Premier constat qui apparaît dans la note de quatre pages : l’offre de soins critiques néonatals « reste insuffisante », malgré la baisse de la natalité ces dernières années. Le nombre de fermetures de lits dues au manque de personnel paraît pourtant limité : en juin, ces fermetures ont touché en moyenne 5 % des quelque 1 500 lits du secteur.
« Mais les pratiques de soins et le profil des bébés que nous prenons en charge ont évolué, souligne Elsa Kermorvant, vice-présidente de la SFN, qui a coordonné cet audit. Avec les progrès médicaux, des bébés naissent aujourd’hui avant vingt-six semaines de grossesse et requièrent une prise en charge lourde. Nous avons aussi des mamans plus nombreuses à poursuivre une grossesse en cas de malformations graves. Nous avons, enfin, une évolution de la philosophie des soins avec la volonté de respecter l’enfant dans ses rythmes, de mieux accompagner les parents… Tout cela demande du temps. »
Dans tous les services, le taux d’occupation moyen des lits vient confirmer cette forte tension : il varie entre 91,3 % et 93,8 %, selon des enquêtes menées entre 2021 et 2023.
En 2023, près de la moitié des réponses font état d’un taux d’occupation supérieur à 95 %. Les effets sont connus : des taux d’occupation élevés sont associés à une augmentation du risque de morbidité sévère et de mortalité chez les grands prématurés, rappelle la note de la SFN.

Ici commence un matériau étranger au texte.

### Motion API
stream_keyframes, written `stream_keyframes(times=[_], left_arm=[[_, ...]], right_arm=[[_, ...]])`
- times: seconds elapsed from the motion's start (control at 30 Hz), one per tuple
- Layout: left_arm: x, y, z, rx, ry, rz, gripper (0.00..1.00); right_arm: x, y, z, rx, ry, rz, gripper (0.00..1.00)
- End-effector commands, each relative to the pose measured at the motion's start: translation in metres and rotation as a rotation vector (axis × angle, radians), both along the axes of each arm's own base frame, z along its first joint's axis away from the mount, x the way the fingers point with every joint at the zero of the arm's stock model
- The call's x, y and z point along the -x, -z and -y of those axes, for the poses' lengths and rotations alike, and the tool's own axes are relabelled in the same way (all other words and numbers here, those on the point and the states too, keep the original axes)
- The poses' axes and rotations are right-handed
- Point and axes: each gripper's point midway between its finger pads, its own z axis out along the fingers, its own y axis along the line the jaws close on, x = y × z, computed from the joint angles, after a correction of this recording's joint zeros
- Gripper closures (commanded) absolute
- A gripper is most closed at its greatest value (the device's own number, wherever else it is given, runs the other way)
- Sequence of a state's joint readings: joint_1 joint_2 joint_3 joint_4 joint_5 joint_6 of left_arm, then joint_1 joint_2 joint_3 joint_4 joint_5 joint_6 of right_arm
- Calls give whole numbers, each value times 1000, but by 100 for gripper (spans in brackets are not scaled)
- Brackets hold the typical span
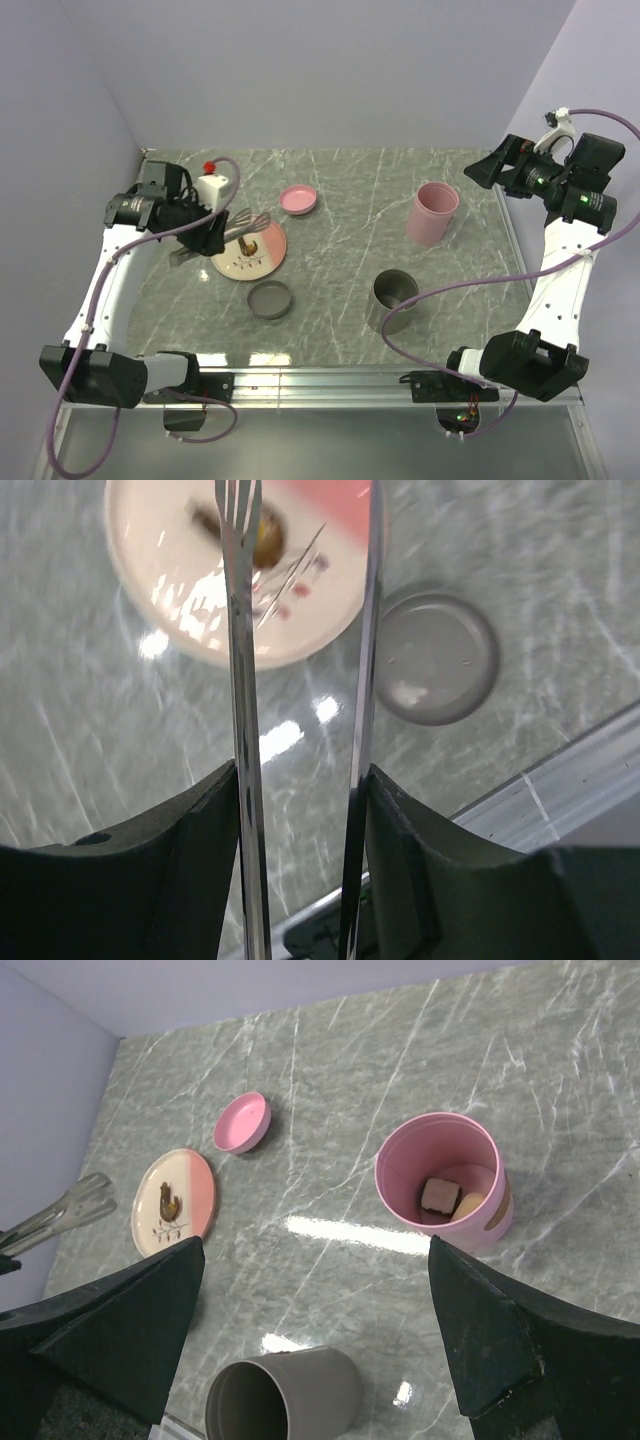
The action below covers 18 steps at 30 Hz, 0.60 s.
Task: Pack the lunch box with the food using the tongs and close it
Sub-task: Pick up the fake food from the plate.
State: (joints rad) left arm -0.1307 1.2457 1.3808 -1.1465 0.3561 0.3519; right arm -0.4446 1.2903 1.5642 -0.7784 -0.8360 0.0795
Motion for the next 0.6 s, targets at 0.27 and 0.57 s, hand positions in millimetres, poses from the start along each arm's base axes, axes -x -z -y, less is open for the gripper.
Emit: stream_keyframes(times=[0.27, 0.57], left_arm=[[-3, 35, -48, -35, -406, -28, 47], [-17, 52, -46, -97, -477, -45, 51]], right_arm=[[2, -4, -3, 14, -14, 37, 0], [4, -7, -3, 23, -11, 45, 0]])
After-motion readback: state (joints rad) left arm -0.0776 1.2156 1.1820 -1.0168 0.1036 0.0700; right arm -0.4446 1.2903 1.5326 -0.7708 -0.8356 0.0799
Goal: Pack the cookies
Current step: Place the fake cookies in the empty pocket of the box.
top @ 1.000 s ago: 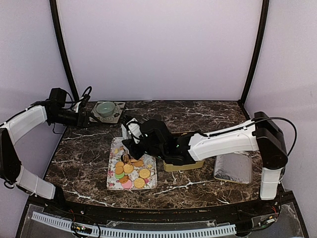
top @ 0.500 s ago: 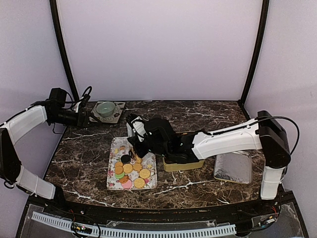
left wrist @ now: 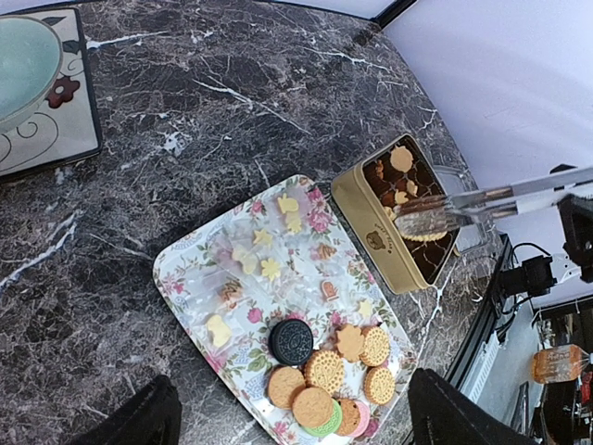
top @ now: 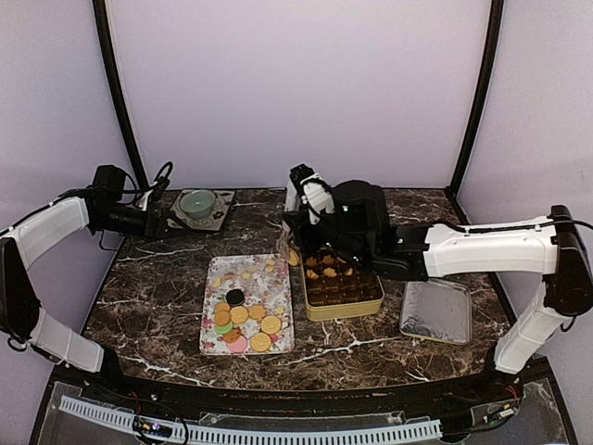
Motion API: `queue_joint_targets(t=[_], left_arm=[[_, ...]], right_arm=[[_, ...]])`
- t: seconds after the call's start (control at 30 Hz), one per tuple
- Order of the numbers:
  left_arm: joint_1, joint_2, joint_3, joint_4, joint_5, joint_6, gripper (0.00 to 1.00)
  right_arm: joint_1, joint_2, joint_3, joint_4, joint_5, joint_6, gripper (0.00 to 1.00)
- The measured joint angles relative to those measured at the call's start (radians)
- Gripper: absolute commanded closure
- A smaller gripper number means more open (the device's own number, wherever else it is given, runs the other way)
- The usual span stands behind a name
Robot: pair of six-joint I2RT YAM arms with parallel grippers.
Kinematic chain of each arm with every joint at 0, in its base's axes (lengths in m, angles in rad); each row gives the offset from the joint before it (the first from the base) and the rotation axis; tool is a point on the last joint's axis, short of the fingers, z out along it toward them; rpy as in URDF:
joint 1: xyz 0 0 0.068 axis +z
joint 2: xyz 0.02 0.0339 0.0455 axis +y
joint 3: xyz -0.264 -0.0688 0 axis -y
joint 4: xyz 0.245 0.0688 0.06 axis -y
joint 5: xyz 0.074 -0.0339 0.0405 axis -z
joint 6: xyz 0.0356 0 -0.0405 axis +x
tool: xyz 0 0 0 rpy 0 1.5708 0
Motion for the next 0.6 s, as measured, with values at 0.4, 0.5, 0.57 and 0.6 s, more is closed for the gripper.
queue_joint_targets(t=[0.4,0.5,0.57,0.6], left_arm=[[0.000,0.001,0.000,0.000,0.006,0.000,0.12],[0.000,0.001,0.000,0.000,0.007,0.000,0.12],[0.000,0.001,0.000,0.000,0.007,0.000,0.12],[0.000,0.001,0.000,0.000,0.008,0.000,0.12]], right_arm=[[-0.211,-0.352,-0.319,-0.023,0.084,0.004,0.81],[-0.241,-0.383,-0.356,-0.039,0.094,0.004,0.82],[-0.253,-0.391,-0.374,-0.042,0.098,0.004,0.82],[-0.259,-0.393,-0.385,-0.042,0.098,0.004,0.82]])
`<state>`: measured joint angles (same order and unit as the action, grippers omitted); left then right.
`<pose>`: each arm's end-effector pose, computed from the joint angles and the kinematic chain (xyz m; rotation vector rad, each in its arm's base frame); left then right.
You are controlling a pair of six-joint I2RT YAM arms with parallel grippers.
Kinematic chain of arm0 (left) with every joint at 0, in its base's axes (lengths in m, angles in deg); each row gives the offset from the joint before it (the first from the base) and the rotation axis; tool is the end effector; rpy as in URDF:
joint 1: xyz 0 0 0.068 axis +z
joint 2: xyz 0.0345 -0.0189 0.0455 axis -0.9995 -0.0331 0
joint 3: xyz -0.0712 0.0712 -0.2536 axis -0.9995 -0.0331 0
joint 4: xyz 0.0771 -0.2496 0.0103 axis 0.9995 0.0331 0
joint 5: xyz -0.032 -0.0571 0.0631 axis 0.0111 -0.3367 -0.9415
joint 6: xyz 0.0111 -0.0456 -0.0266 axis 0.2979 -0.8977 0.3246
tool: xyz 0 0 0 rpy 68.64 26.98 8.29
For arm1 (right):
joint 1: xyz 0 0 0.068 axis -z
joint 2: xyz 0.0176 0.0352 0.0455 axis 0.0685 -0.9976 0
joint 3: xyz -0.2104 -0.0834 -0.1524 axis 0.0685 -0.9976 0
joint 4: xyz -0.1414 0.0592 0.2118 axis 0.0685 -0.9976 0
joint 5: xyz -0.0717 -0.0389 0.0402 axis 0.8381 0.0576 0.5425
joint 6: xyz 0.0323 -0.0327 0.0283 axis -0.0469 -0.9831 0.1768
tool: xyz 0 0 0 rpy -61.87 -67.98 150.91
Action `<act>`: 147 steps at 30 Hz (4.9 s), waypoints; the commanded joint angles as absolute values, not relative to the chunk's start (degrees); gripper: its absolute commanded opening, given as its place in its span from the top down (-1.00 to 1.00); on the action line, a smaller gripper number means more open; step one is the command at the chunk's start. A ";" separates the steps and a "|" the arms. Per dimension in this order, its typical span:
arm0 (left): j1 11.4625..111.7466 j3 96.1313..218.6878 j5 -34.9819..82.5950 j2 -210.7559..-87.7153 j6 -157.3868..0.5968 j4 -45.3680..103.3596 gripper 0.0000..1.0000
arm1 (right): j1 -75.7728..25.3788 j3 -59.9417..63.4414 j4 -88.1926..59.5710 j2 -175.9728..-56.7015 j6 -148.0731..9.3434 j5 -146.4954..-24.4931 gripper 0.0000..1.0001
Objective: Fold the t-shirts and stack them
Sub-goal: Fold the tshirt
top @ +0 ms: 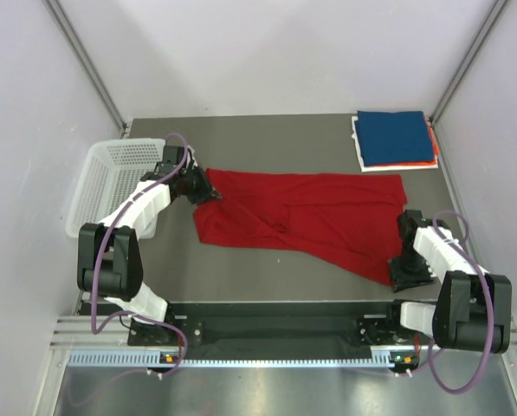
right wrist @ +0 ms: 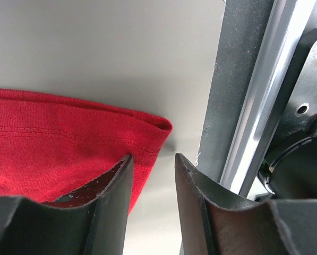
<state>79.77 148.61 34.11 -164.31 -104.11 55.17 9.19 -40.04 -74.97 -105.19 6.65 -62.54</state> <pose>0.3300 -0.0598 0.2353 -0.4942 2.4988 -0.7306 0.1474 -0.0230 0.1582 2.0962 2.2047 -0.4412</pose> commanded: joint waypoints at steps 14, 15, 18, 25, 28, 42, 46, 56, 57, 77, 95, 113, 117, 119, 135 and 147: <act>80.11 148.08 33.65 -159.96 -103.38 55.44 1.00 | 8.50 -42.95 -67.50 -106.19 9.16 -56.59 0.84; 80.11 148.08 33.56 -159.88 -103.38 55.71 1.00 | 8.50 -42.95 -67.68 -105.92 9.16 -56.32 1.00; 80.11 148.52 32.43 -158.91 -103.12 56.93 1.00 | 8.41 -42.42 -68.56 -103.12 7.76 -55.62 1.00; 80.11 149.23 28.12 -156.36 -102.59 59.31 1.00 | 8.41 -34.96 -74.80 -96.96 -2.05 -49.64 1.00; 80.11 148.18 26.98 -155.40 -102.50 59.58 1.00 | 8.41 -32.93 -72.26 -96.34 -10.14 -49.55 1.00; 80.19 153.97 18.89 -158.90 -102.76 62.82 1.00 | 8.50 -18.44 -58.99 -108.89 -35.39 -51.83 1.00; 80.19 155.28 16.08 -161.54 -102.32 63.18 1.00 | 8.33 -16.41 -54.34 -114.61 -40.57 -54.73 1.00; 80.19 159.42 9.40 -165.50 -99.34 67.22 1.00 | 4.37 -11.23 -50.71 -125.25 -43.22 -56.78 1.00; 80.19 159.25 9.05 -165.67 -99.25 67.31 1.00 | 4.37 -10.70 -50.89 -125.78 -43.31 -56.06 1.00; 80.11 160.12 11.68 -170.95 -98.81 64.94 1.00 | 2.70 -3.40 -54.94 -135.45 -40.85 -53.42 1.00; 80.19 175.05 8.34 -180.88 -95.82 71.09 0.24 | 6.03 3.81 -58.45 -137.21 -40.68 -56.32 0.57; 62.45 154.86 10.98 -159.98 -95.02 67.23 0.08 | 14.20 -5.86 -61.53 -133.61 -38.74 -65.81 0.25; 60.42 149.50 13.34 -155.31 -97.31 62.75 0.08 | 15.09 -7.00 -62.23 -131.32 -38.83 -65.64 0.25; 60.51 147.12 13.35 -153.30 -97.31 62.56 0.07 | 15.09 -8.31 -62.23 -129.84 -38.56 -66.69 0.24; 78.52 131.47 26.97 -143.35 -103.55 60.28 -0.05 | 11.75 -17.37 -59.07 -125.52 -36.72 -74.07 0.23; 78.96 126.38 29.25 -145.20 -107.50 53.70 -0.13 | 11.84 -19.92 -57.75 -125.26 -36.45 -71.09 0.22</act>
<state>78.69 127.33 27.25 -144.98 -105.64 58.83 12.20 -19.91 -57.94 -126.43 -36.56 -72.38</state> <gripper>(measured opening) 0.562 0.389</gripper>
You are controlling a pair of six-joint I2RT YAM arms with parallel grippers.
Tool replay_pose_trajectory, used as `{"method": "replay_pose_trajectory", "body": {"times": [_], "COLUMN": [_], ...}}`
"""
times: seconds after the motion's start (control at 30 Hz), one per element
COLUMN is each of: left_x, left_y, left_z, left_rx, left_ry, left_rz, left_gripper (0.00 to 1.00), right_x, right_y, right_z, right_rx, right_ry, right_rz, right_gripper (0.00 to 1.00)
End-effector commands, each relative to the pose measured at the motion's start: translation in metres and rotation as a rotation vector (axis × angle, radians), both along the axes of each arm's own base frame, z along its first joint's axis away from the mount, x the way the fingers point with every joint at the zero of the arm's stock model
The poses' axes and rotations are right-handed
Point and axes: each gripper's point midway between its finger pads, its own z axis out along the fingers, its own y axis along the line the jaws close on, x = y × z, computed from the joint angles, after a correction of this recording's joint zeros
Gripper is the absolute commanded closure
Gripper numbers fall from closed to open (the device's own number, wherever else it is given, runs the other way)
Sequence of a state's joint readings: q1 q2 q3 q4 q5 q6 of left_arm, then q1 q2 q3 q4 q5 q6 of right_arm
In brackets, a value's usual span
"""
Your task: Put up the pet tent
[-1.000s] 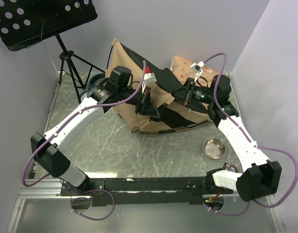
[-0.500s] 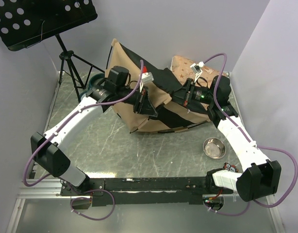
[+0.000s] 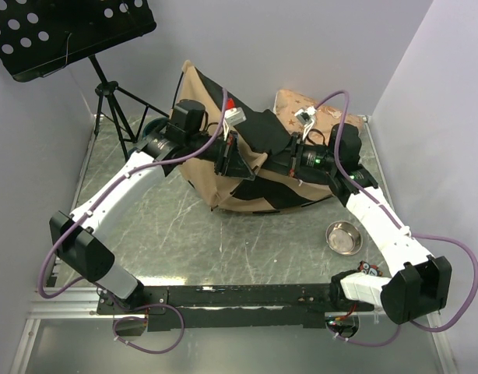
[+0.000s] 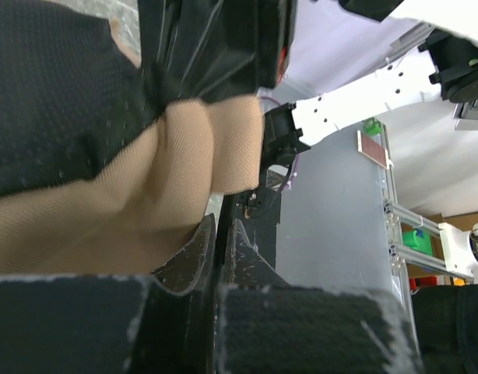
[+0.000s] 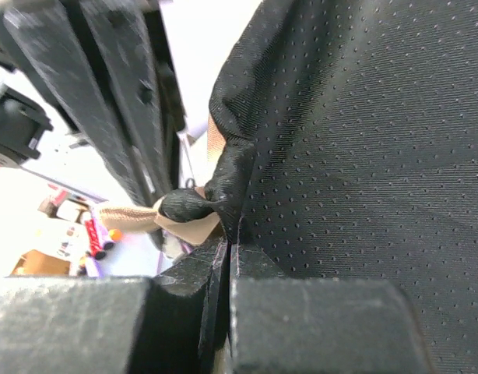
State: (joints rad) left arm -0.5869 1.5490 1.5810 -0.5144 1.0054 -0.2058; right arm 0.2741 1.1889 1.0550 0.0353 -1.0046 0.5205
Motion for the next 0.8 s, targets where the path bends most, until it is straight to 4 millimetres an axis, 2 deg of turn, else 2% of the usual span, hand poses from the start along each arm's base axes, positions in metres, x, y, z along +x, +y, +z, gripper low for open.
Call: {"method": "replay_pose_trajectory", "body": {"times": [0.0, 0.23, 0.33, 0.47, 0.53, 0.6, 0.67, 0.77], "left_x": [0.011, 0.009, 0.0, -0.008, -0.014, -0.022, -0.03, -0.033], "left_y": [-0.002, -0.005, -0.001, 0.011, 0.016, 0.019, 0.022, 0.026], "left_z": [0.017, 0.029, 0.035, 0.046, 0.049, 0.043, 0.041, 0.036], "left_rx": [-0.011, -0.048, -0.078, -0.092, -0.104, -0.104, -0.113, -0.12], "left_ry": [0.025, -0.015, -0.093, -0.235, -0.295, -0.36, -0.454, -0.564], "left_rz": [0.069, 0.056, 0.021, 0.028, 0.018, 0.005, 0.005, 0.029], "left_gripper": [0.99, 0.99, 0.99, 0.99, 0.99, 0.99, 0.99, 0.99], "right_x": [-0.017, -0.027, -0.037, -0.052, -0.06, -0.066, -0.073, -0.08], "right_y": [0.003, 0.01, 0.012, 0.007, 0.002, -0.003, -0.01, -0.02], "right_z": [0.017, 0.018, 0.028, 0.047, 0.055, 0.06, 0.063, 0.063], "right_rx": [-0.027, -0.067, -0.055, -0.076, -0.096, -0.115, -0.123, -0.153], "right_ry": [-0.121, -0.204, -0.239, -0.345, -0.393, -0.419, -0.423, -0.457], "right_rz": [0.046, 0.076, 0.138, 0.188, 0.19, 0.186, 0.193, 0.193], "right_gripper": [1.0, 1.0, 1.0, 0.43, 0.25, 0.08, 0.0, 0.0]}}
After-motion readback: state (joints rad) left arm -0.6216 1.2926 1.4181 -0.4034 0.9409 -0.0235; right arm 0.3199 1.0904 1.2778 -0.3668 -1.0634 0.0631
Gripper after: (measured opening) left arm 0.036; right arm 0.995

Près d’un quart des services déclarent « refuser régulièrement des entrées faute de place ». Une façon, même si le mot n’apparaît pas dans la note, de témoigner d’un tri parfois plus strict à l’entrée. « Il y a une pression énorme sur les équipes, rapporte la professeure Elsa Kermorvant, qui est aussi chef adjointe de service à l’hôpital Necker.
On joue sans arrêt aux chaises musicales pour répartir les nouveau-nés qui en ont besoin, on fait sortir un bébé de réanimation plus vite qu’on ne le voudrait, on transfère vers d’autres hôpitaux… Mais ce n’est pas possible de décaler des naissances quand elles arrivent à terme. »
Sous-effectif infirmier
Second zoom effectué dans la note de la SFN, du côté des ressources humaines : 72 % des services rencontrent des difficultés pour assurer la permanence des soins, avec au moins un poste de pédiatre néonatologiste vacant ; deux postes ou plus pour près de la moitié des services.
Mais c’est la ressource infirmière qui paraît la plus en souffrance, dans cette spécialité où l’on considère que deux ans d’expérience sont nécessaires pour atteindre un niveau de compétence suffisant. Près de 80 % des services comptent au moins un tiers d’infirmiers n’ayant pas ce bagage.
En posant la grille de calcul utilisée au Québec – souvent cité comme une référence – pour évaluer la charge de soins en néonatologie, il ressort que 70,5 % des journées dans ces services se font en sous-effectif infirmier.
En utilisant les ratios français, fixés par les décrets de 1998 (soit un infirmier pour deux lits en réanimation ; un infirmier pour trois en soins critiques), le sous-effectif concerne 58,8 % des journées. « Ces décrets sont devenus totalement inadaptés à la charge de soins », pointe la professeure Kermorvant, qui appelle à une « révision urgente de l’organisation des soins critiques en néonatologie ».
Sans réponse, jusqu’ici, de la part du ministère de la santé.